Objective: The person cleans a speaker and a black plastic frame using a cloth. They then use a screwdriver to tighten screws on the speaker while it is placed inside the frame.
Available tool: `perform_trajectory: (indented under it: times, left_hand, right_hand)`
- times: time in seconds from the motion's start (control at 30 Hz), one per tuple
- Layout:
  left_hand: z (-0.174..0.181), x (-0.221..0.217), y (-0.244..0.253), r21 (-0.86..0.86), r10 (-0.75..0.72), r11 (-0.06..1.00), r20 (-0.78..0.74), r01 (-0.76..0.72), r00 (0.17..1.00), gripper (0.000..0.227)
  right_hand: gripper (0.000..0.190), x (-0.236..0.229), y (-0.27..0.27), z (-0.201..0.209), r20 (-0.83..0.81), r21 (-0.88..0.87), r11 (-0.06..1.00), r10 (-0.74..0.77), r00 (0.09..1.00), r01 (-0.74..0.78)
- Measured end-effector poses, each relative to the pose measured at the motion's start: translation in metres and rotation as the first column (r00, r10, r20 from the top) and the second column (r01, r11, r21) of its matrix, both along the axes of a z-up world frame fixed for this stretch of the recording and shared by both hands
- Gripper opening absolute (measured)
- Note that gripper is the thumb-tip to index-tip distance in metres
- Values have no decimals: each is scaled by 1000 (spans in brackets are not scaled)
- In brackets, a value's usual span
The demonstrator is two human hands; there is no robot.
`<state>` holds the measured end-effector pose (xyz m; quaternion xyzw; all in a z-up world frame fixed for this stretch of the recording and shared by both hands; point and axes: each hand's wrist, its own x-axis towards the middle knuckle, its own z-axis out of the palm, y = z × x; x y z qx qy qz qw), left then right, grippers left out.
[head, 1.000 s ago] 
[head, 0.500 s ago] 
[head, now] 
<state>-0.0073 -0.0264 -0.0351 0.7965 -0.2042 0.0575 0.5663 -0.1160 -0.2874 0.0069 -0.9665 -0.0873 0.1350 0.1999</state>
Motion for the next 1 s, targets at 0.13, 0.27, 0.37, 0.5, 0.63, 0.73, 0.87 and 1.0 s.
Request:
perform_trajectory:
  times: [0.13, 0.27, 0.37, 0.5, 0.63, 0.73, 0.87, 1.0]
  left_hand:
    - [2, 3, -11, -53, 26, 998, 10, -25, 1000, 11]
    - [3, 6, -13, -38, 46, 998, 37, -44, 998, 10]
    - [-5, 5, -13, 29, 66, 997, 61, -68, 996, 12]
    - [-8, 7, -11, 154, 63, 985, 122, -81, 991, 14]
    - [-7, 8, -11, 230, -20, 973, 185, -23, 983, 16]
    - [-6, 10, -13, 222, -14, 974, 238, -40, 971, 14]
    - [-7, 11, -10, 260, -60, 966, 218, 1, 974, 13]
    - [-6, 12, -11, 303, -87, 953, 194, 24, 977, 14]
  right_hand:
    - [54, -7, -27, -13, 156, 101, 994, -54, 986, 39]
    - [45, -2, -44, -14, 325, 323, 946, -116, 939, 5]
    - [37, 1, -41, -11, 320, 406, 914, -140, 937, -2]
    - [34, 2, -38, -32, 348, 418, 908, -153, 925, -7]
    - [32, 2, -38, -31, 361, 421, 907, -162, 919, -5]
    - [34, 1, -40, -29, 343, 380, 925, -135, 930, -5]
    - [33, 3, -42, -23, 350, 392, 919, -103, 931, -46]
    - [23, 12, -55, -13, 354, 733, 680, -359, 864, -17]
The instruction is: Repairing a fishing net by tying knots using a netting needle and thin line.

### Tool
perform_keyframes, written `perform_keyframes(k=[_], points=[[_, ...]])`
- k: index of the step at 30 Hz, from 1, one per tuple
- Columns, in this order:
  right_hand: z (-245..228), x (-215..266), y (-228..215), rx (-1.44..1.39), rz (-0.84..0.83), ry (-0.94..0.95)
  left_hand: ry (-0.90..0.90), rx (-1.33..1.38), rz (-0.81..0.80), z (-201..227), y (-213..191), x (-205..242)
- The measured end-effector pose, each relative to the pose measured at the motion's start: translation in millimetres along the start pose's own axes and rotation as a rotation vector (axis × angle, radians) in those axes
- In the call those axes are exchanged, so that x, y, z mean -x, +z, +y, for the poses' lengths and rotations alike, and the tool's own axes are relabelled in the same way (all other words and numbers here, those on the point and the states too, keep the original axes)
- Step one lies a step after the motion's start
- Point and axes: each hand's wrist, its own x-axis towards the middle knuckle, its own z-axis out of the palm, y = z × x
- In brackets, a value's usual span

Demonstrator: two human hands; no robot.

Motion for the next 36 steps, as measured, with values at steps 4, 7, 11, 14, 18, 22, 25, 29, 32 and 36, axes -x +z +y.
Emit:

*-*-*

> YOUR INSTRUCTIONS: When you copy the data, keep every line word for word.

> PROBLEM SOLUTION:
Objective: The person cleans a speaker and a black plastic frame using a cloth. They then use a screwdriver to tighten screws on the speaker while it is placed inside the frame.
Available tool: `perform_trajectory: (indented under it: times, left_hand, right_hand)`
- times: time in seconds from the motion's start (control at 30 Hz), one per tuple
- Layout:
  left_hand: z (-0.174..0.181), x (-0.221..0.217), y (-0.244..0.253), r21 (-0.86..0.86), r10 (-0.75..0.72), r11 (-0.06..1.00), r20 (-0.78..0.74), r01 (-0.76..0.72), r00 (0.17..1.00), gripper (0.000..0.227)
  right_hand: gripper (0.000..0.190), x (-0.236..0.229), y (-0.27..0.27), z (-0.201..0.209), r20 (-0.83..0.81), r21 (-0.88..0.87), r11 (-0.06..1.00), r10 (-0.74..0.77), r00 (0.09..1.00), r01 (-0.74..0.78)
- Measured end-effector poses, each relative to the pose measured at the motion's start: translation in metres and rotation as the first column (r00, r10, r20 from the top) and the second column (r01, r11, r21) of its matrix, both along the axes of a z-up world frame fixed for this stretch of the recording and shared by both hands
- Gripper opening absolute (measured)
- Note that gripper is the thumb-tip to index-tip distance in metres
- Values have no decimals: each is scaled by 1000 (spans in brackets are not scaled)
- In brackets, a value's usual span
The demonstrator is two human hands; there is no robot.
`<state>` holds the measured end-effector pose (xyz m; quaternion xyzw; all in a z-up world frame fixed for this stretch of the recording and shared by both hands; point and axes: each hand's wrist, its own x-axis towards the middle knuckle, its own z-axis out of the palm, y = z × x; x y z qx qy qz qw), left then right, grippers left out.
[head, 1.000 s ago] 
[head, 0.500 s ago] 
[head, now] 
<state>-0.0073 -0.0264 -0.0351 0.7965 -0.2042 0.0575 0.5663 -0.1160 -0.2874 0.0069 -0.9665 -0.0873 0.1350 0.1999</state>
Motion for the next 1 s, targets at 0.13, 0.27, 0.37, 0.5, 0.63, 0.73, 0.87 and 1.0 s.
Request:
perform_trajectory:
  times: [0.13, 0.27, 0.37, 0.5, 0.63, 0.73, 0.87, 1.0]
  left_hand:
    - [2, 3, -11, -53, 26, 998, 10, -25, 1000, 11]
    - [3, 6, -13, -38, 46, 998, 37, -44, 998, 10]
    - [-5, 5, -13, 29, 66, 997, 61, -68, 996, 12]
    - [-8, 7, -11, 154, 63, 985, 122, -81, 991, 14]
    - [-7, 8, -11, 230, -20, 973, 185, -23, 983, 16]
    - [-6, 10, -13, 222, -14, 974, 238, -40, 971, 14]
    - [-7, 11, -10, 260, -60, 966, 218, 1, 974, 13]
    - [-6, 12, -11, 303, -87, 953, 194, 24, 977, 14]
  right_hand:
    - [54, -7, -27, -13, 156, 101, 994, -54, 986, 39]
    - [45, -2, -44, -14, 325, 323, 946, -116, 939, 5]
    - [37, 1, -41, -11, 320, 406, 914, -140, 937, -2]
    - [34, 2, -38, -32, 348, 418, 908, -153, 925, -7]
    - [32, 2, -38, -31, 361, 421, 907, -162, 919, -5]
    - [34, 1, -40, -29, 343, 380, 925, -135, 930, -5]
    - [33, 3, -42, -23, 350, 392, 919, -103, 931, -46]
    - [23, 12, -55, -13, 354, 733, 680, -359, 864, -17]
The instruction is: Repairing a fishing net by tying knots using a netting needle and thin line.

### Tool
perform_keyframes, written `perform_keyframes(k=[_], points=[[_, ...]])`
- k: index of the step at 30 Hz, from 1, one per tuple
- Columns, in this order:
  right_hand: z (-245..228), x (-215..266), y (-228..215), rx (-1.44..1.39), rz (-0.84..0.83), ry (-0.94..0.95)
  left_hand: ry (-0.90..0.90), rx (-1.33..1.38), rz (-0.81..0.80), z (-201..227), y (-213..191), x (-205..242)
- The measured end-effector pose, each relative to the pose measured at the motion's start: translation in millimetres along the start pose's own axes and rotation as a rotation vector (axis × angle, radians) in those axes
- In the call those axes are exchanged, so that x, y, z mean -x, +z, +y, for the poses' lengths and rotations alike, and the tool's own axes are relabelled in the same way (all other words and numbers here, those on the point and the states too, keep the original axes)
- Step one lies a step after the motion's start
- Point and axes: each hand's wrist, its own x-axis towards the middle knuckle, its own z-axis out of the palm, y = z × x
- In brackets, a value's usual span

Demonstrator: two human hands; no robot.

Motion for the next 36 steps, as measured, with values at steps 4, 7, 11, 14, 18, 22, 25, 29, 32 and 36, axes -x +z +y.
Emit:

The answer to this exercise has been fully stated.